Falls are a major public health risk (Centers for Disease Control, 2004). Each year over 37 million people seek medical attention for a fall related injury costing 19 billion dollars for injuries sustained in the year 2000 (Stevens, Corso, Finkelstein, & Miller, 2006). In the U.S., 25% of all hospital admissions are for injuries secondary to falls (Centers for Disease Control, 2004). One in three people over age 65 will sustain a fall each year (Trump, Pluijm, & Smit, 2001).
Considering older adults, falls are the most common cause of injuries and hospital admissions for trauma which accounts for 87% of all fractures in patients who are 65 years and older (Fife & Barancik, 1985). Added to this concern is that 53% of those adults discharged from medical care for fall-related hip fractures will experience another fall within 6 months, developing increased risk for chronic morbidity according to Creditor (Creditor, 1993). Neurologic events such as traumatic brain injuries (TBI), cerebrovascular accidents (CVA), and chronic neurological conditions including Parkinson’s disease, multiple sclerosis, and cerebral palsy can directly affect posture, balance and spatial orientation; thus, these conditions significantly increase patients’ risk of fall (RoF)
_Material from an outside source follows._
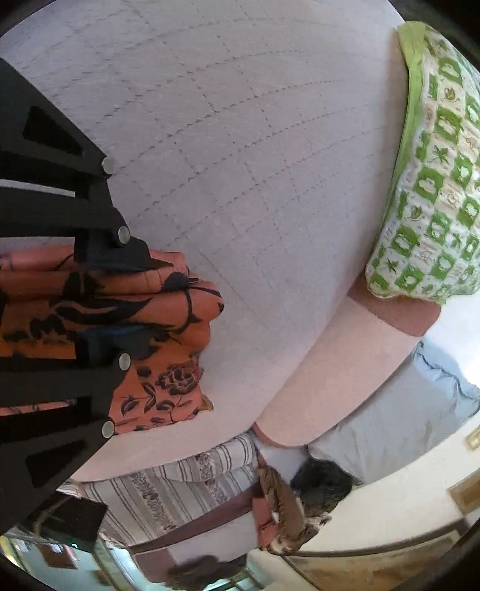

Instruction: Fold small clothes

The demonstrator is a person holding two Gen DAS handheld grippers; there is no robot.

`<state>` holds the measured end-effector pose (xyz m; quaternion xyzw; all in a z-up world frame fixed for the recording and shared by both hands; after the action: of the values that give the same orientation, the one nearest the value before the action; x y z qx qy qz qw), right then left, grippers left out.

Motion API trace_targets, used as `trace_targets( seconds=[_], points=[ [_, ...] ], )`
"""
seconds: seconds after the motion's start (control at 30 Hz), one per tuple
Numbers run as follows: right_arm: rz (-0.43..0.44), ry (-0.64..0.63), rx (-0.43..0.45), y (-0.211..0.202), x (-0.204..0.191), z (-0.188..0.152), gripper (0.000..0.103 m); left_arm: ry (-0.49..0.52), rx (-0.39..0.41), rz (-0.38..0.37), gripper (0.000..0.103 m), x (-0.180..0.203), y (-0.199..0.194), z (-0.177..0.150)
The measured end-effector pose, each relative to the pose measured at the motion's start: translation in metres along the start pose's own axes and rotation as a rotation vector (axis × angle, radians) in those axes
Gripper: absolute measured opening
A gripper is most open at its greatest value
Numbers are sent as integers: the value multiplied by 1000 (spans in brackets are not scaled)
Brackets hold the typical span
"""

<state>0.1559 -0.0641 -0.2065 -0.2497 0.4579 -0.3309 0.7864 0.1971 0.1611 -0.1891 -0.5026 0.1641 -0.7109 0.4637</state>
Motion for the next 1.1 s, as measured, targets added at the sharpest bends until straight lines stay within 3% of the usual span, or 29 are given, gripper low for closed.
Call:
trace_targets(
  seconds=[0.03, 0.1, 0.2, 0.27, 0.33, 0.43, 0.53, 0.67, 0.8, 0.87, 0.9, 0.93, 1.0, 1.1],
  points=[
    [10, 6, 2, 1, 2, 1, 40, -15, -43, 26, 26, -13, 14, -4],
    [37, 13, 10, 2, 4, 0, 40, -52, -39, -38, 27, -19, 13, -1],
    [30, 5, 12, -1, 3, -3, 40, 4, -41, 10, 28, -6, 7, 2],
    [29, 10, 14, -3, 5, -4, 40, 26, -23, 49, 35, 0, 0, 2],
    [38, 20, 21, -5, 5, -6, 40, 0, 5, 85, 53, -1, -8, 3],
    [46, 29, 12, -5, 5, -4, 40, -39, 48, 112, 56, -10, -35, -1],
    [56, 38, -3, -3, 6, -2, 40, -33, 64, 120, 58, -6, -62, -22],
    [72, 53, -13, -5, 10, -1, 40, 22, 4, 116, 60, 14, -79, -81],
    [104, 46, -25, -7, 6, 0, 54, 26, -63, 107, 60, 19, -78, -124],
    [98, 31, -35, -8, 4, 0, 56, 28, -88, 102, 60, 20, -72, -132],
    [96, 23, -38, -8, 3, 0, 58, 30, -104, 110, 57, 20, -71, -133],
    [98, 20, -39, -7, 2, 0, 59, 43, -121, 107, 41, 21, -68, -133],
    [105, 21, -40, -7, 2, -1, 59, 74, -155, 109, 20, 22, -62, -132],
    [137, 31, -46, -9, 4, -1, 59, 98, -172, 75, 14, 23, -50, -133]
  ],
)
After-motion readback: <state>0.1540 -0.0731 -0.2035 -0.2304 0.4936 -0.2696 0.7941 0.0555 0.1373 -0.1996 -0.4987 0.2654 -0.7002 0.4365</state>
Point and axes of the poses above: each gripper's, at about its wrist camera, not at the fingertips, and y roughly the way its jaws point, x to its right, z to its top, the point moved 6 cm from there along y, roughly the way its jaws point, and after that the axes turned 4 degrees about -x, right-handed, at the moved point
(National Hospital Ambulatory Medical Survey, 2015).
The prevalence of TBI and CVA is increasing rapidly in the United States, with an estimated 50 million people suffering from CVA, and an additional 10 million from TBI (Padula, Argyris, & Ray, 1994).
Along with aging and /or a neurological condition caused by aging compromise of the visual spatial process can occur affecting balance and posture. This can cause a shift in the center of gravity due to a shift in visual midline. The visual midline is developed early in life to enable the child to use visual spatial information to match with information from our balance systems. When there is a mismatch later in life the visual midline can become shifted forward (anterior), backward (posterior) or laterally. When this occurs balance is affected due to what is termed a Visual Midline Shift Syndrome (VMSS) and the risk of fall (RoF) will increase. Research by Dr. Padula and colleagues has demonstrated that yoked prisms can be prescribed to shift the visual midline thereby realigning the center of mass with the body’s center. This improves weight shift during movement and reduces RoF. The prescription of yoked prisms can be included into a regular prescriptive pair of eyeglasses. For most individuals the amount of prism prescribed is a low power. However, the higher the RoF, the higher the amount of prism needed to improve balance to reduce the RoF. At the Padula Institute of Vision Rehabilitation a thorough evaluation of posture and movement will be conducted in relation to vision.